The components of an excellent, connected, digitally mature aged care sector are there. They just need to be replicated at scale, and funded beyond the election cycle. Simples.
When it comes to connected care in the aged care setting, it’s time to stop “admiring the problem” and get on with it, a webinar hosted by HSD heard today.
Josh Mundey, CEO of virtual care technology firm Visionflex, said all the components of quality connected care in aged care were available, they just need linking together.
“We don’t need massive change here,” he said.
“It’s just about connecting some of these things that are already happening.
“It’s a replication strategy, not a revolution. There are pockets of excellence and we need to replicate them and get some people around them.”
The complexities around connecting GPs, aged care facilities, home care settings, hospitals and government agencies were not to be dismissed, said Mr Mundey, but should be regarded as “focusing”.
“This doesn’t need to be as hard as we make out,” he said.
“We just need to stop admiring the problem and get on with solving it.”
Mr Mundey’s view was backed up by Bettina McMahon, CEO of Healthdirect Australia, who broke reform down into two categories.
“I’ve seen two ways that you can get reform,” she told the webinar.
“One is a big, hairy, audacious goal that is set by a minister, like the NDIS, or some big thing that gets a whole lot of support, and you kind of build it from the top down.
“The more common approach is bottom up, where you look at what you’ve got at the moment. You look at the funding you have, you look at the capabilities or the accreditation requirements, and then you reimagine what you’re trying to do from a consumer-centric point of view.
“You take input about what are the problems, and how can we solve them?

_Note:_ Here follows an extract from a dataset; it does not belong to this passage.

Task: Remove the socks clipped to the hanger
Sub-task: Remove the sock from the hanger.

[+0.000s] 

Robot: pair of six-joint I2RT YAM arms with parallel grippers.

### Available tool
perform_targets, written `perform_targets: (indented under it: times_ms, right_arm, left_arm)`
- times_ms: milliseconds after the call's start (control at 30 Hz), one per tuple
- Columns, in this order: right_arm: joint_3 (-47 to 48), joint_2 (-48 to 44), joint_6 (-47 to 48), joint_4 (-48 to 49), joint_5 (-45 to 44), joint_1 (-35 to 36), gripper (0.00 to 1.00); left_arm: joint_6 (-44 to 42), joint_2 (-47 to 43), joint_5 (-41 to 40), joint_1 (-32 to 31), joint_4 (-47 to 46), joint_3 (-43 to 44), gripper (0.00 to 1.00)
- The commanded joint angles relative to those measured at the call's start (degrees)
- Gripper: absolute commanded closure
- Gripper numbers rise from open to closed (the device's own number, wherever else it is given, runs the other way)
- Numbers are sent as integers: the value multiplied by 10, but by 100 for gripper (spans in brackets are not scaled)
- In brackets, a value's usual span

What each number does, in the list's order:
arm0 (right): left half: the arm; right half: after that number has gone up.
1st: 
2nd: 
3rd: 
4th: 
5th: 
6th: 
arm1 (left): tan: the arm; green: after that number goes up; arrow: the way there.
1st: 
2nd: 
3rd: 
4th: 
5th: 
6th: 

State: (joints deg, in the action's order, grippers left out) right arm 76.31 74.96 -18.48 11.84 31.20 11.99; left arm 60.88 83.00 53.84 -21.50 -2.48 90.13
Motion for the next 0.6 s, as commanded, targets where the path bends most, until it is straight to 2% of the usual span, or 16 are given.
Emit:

And then you squint with what you’ve got, and you find a way through.
“It often takes somebody trying something for the first time, thinking, ‘okay, well, that was helpful’ and the confidence builds over time.”
Related
Healthcare consultant and advocate Sarah Barter pointed out that sometimes the patient or resident gets lost in the conversation about connected care in aged care.
“It does appear in some cases, that the government is investing in technology at the expense of people,” she said.
“A lot of the conversation … has been about the importance of care management, care coordinators, care navigators, people, link workers – there are many, many different words, but basically the human that can help connect up the people and the technology.
“And unfortunately, that is, from a federal government perspective, at least in my view, being undervalued and under-appreciated.”
Ms Barter said the false dichotomy between “healthcare” and “aged care” needed to be discarded.
“We have to come back to the person and understand that that person’s needs are not easily segmented into something that is owned by aged care, versus something that is owned by the GP, versus something that is owned by someone else,” she said.
“If we don’t have clarity around that then we get overlap, we get gaps, we get breaks and really difficult situations [around] care transitions.
“In terms of the ‘big, hairy goal’ that Bettina mentioned, the biggest, hairiest goal is getting over this artificial distinction that aged care and health care are different.
“They are actually one and the same thing, particularly in residential aged care.
“Most people in residential aged care have very significant health care needs. So artificially distinguishing between what’s the aged care-funded component versus what’s the health care-funded component is very, very difficult on a day-to-day basis.”